En la capital francesa se reunieron los 37 miembros de la llamada Coalición de Voluntarios, un grupo tan numeroso que parece más una cola de la lotería que una cumbre seria. Allí, con Zelenski de invitado estrella, decidieron que lo mejor para acabar con la guerra es venderle a Ucrania dieciséis cazas Rafale nuevos, como quien regala un coche de segunda mano pero con misiles incluidos.

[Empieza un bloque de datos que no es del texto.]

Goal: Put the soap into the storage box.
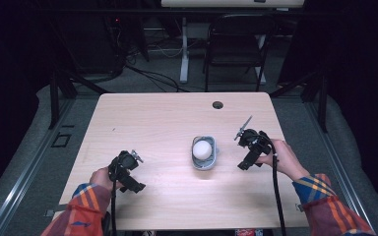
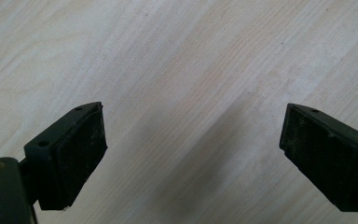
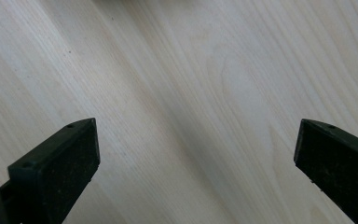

Macron, con cara de vendedor de concesionario, también anunció baterías antiaéreas de última generación para que los ucranianos dejen de recibir misiles rusos como si fueran spam en el móvil. Según él, todo esto reforzará las defensas mientras la Fuerza Multinacional hace ejercicios en países vecinos una vez que se callen los cañones. Imagínate a los soldados practicando maniobras como si fueran un equipo de fútbol sala preparando el penalti definitivo.
Antes de la reunión, nueve países europeos más Ucrania montaron su propia coalición “puramente defensiva” para fabricar escudos antibalísticos. Es decir, un club de protección contra cohetes que Kiev necesita con urgencia porque los ataques aéreos no perdonan ni a los que se esconden bajo la mesa.
El plan suena a película de acción barata: jets franceses, escudos europeos y maniobras militares que parecen el ensayo general de un desfile. Lo único que falta es que alguien proponga regalarle a Rusia un silbato para que pare cuando se canse. Porque al final, entre tanta reunión y tanto anuncio, la guerra sigue pareciendo ese vecino que promete dejar de hacer ruido pero nunca cumple.